Ромен Гари - Ночь будет спокойной
Ф. Б. Счастье как душевный покой тебе знакомо? Спокойствие духа?
Р. Г. Спокойствие духа — мне это совсем неинтересно; безмятежность, равнодушие, единение со вселенной — я не представляю, что это может дать человеку, который всегда любил здесь и сейчас. Но это очень хорошо помогает при стычках между автомобилистами, при вооруженных нападениях и полицейских грубостях, лучше увлечься дзен, чем заниматься карате. Спокойствие, знаешь ли… Я полностью успокоюсь, когда умру, для того оно и задумано… В моей эскадрилье был пилот, Бордье.
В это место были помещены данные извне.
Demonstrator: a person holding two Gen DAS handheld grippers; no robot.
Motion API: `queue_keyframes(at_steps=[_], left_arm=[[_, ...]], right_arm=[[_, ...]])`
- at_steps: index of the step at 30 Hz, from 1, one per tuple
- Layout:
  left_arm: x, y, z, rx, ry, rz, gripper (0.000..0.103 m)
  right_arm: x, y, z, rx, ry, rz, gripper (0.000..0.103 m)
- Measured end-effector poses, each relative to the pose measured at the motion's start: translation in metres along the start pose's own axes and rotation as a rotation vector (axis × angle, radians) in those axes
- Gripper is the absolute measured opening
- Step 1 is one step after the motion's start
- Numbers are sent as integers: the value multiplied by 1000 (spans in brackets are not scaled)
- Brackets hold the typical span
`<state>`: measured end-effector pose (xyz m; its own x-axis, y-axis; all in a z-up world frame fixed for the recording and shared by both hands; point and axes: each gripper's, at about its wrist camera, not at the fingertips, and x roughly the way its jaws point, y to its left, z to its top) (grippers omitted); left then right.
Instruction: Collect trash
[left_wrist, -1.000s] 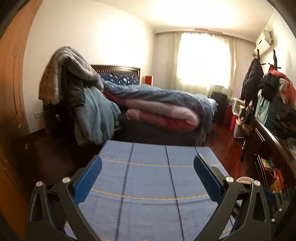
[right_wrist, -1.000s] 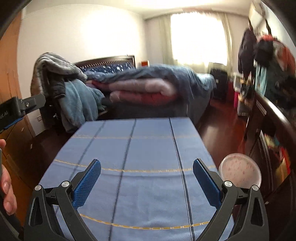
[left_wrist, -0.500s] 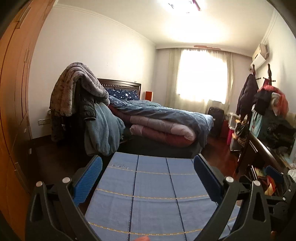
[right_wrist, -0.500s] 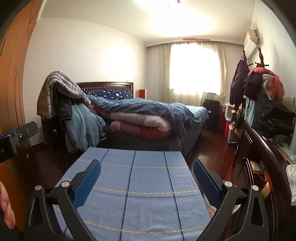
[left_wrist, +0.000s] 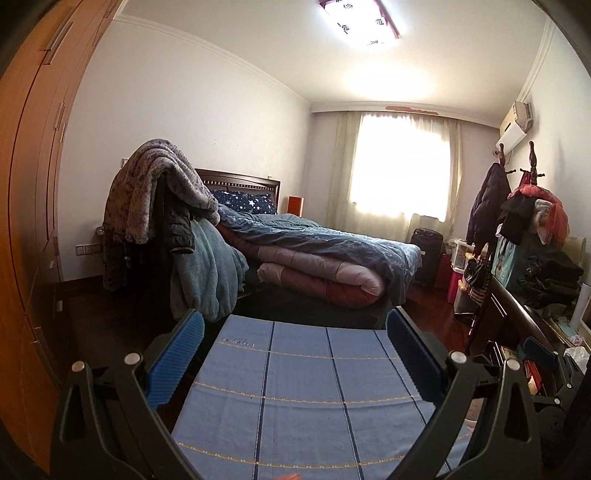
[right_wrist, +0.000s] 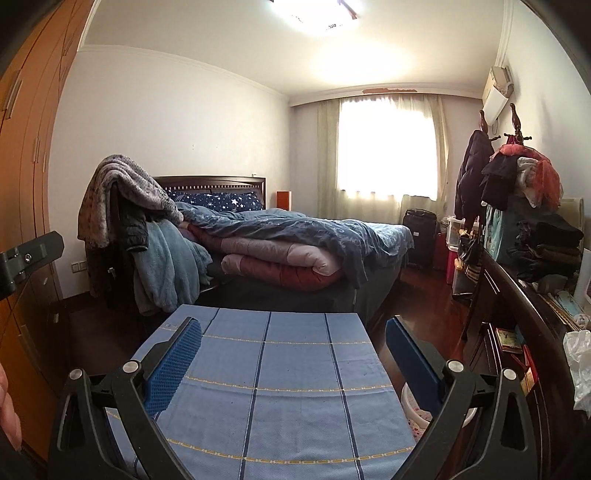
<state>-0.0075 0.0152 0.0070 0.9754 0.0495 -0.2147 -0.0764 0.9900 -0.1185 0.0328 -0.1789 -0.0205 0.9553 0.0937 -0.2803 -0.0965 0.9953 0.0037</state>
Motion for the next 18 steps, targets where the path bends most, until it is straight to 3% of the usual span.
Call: queue_keyframes(at_steps=[18], left_arm=[[-1, -7, 2, 4, -5, -22, 100]], right_arm=[[-5, -4, -1, -1, -4, 0, 99]])
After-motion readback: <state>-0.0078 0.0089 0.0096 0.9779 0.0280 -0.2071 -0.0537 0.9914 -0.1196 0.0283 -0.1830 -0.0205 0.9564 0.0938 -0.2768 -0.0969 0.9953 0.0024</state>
Надевая перчатки перед тем, как сесть в самолет, он смотрел на небо, на звезды, затем с удовлетворением произносил: «Ночь будет спокойной». Возвращались всякий раз потрепанные, потеряв целые экипажи, но он, очень довольный, всегда повторял: «Ночь будет спокойной», и его тонкие усики шевелились. А потом он не вернулся, он тоже… Только оранжевый шар вспыхнул в небе… По-моему, он был как раз тем человеком, кто мечтал о спокойствии… Со мной такое случается, конечно, случается…
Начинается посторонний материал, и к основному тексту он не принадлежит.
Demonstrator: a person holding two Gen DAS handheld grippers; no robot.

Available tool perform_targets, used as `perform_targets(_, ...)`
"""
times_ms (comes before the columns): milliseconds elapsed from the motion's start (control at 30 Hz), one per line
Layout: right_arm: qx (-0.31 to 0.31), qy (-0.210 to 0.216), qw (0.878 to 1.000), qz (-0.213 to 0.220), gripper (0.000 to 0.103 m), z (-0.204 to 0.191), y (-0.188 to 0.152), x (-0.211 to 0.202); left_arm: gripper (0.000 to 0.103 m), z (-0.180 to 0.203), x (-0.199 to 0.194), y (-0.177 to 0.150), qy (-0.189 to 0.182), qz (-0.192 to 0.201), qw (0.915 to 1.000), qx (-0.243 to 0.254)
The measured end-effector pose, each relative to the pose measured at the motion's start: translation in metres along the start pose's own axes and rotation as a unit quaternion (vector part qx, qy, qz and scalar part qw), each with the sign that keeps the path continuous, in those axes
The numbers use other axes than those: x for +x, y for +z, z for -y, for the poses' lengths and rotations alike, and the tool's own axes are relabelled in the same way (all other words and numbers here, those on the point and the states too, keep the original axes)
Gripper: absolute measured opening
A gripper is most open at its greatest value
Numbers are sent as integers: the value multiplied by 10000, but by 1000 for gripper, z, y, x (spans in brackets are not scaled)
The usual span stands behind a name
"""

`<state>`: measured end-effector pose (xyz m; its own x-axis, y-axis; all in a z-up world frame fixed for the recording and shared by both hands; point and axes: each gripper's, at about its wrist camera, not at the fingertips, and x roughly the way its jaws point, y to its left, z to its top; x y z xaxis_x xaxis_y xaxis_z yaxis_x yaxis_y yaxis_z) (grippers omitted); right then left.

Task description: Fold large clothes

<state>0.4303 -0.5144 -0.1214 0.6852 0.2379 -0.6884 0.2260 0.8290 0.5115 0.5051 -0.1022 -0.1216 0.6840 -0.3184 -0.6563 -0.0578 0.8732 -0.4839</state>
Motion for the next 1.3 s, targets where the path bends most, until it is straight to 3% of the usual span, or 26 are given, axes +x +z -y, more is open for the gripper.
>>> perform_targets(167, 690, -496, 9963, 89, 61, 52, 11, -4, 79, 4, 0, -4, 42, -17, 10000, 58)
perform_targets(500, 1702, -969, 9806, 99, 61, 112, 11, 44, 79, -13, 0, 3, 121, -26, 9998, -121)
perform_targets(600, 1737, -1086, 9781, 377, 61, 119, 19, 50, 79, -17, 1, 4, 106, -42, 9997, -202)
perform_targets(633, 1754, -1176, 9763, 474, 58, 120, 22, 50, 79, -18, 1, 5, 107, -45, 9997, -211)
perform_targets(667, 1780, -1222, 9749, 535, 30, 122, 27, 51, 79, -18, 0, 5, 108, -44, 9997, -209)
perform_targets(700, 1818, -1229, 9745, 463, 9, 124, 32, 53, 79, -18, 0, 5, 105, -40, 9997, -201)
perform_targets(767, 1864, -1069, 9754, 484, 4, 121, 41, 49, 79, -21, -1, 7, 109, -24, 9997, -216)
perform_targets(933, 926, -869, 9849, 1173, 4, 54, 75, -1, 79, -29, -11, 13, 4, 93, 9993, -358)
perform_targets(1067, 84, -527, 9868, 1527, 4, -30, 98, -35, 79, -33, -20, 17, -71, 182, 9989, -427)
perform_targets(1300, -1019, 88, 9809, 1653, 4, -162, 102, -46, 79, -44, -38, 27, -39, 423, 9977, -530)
Ф. Б. Почему ты никогда не создаешь романов из своих репортажей?
Р. Г. Потому что я их уже прожил. Я могу изложить на бумаге пережитый опыт, описать прожитую историю, как я сделал это в «Обещании на рассвете» или «Белой собаке», но я не могу сделать из этого роман, потому что реальность и правда моего уже «отыгранного» опыта ограничивают, сужают мое воображение. В этом и состоит различие между художественным вымыслом и ложью: различие между подлинным изобретательством и изворотливостью, которая искажает и фальсифицирует действительность… Когда я начинаю роман, я не знаю ни откуда я отправляюсь, ни куда я иду, я закрываю глаза и диктую, целиком отдаваясь чему-то, чья природа мне неизвестна. Когда я принимаюсь жить иной жизнью, жизнью другого, как только я начинаю говорить, творчество начинается с прожитого движения фразы, и это движение, этот поток вдруг увлекает меня в XVIII век или заставляет влезть в шкуру французского посла в Риме, с которым я никогда не был знаком, это происходит благодаря игре мысленных ассоциаций, словам, ритму фраз, которые дают рождение роману… И потом, не мешало бы все же когда-нибудь покончить с шуткой о том, что «правдивый» роман только тот, который о пережитом… Самые лучшие описания чумы мы находим в «Дневнике чумного года» Дефо, который никогда не видел эпидемии чумы. Для художника реальное никогда не будет правдой, жизнь — живой. Лучше знать пейзажи, которые хочется описать: это обычно позволяет отказаться от такого намерения. То, что подразумевают под «захватывающим реализмом», это острое ощущение реальности, но этого можно достичь также, заставив беседовать двух призраков. Реализм — это всего лишь техника на службе у изобретательности. Самые реалистичные писатели всего лишь контрабандисты ирреального. Реализм — это убедительная инсценировка мира; это прием, еще одно изобретение, которое скрывает другое, настоящее, то, которое должно пройти незамеченным под страхом художественного провала… Для автора художественного вымысла реализм заключается в том, чтобы не попасться.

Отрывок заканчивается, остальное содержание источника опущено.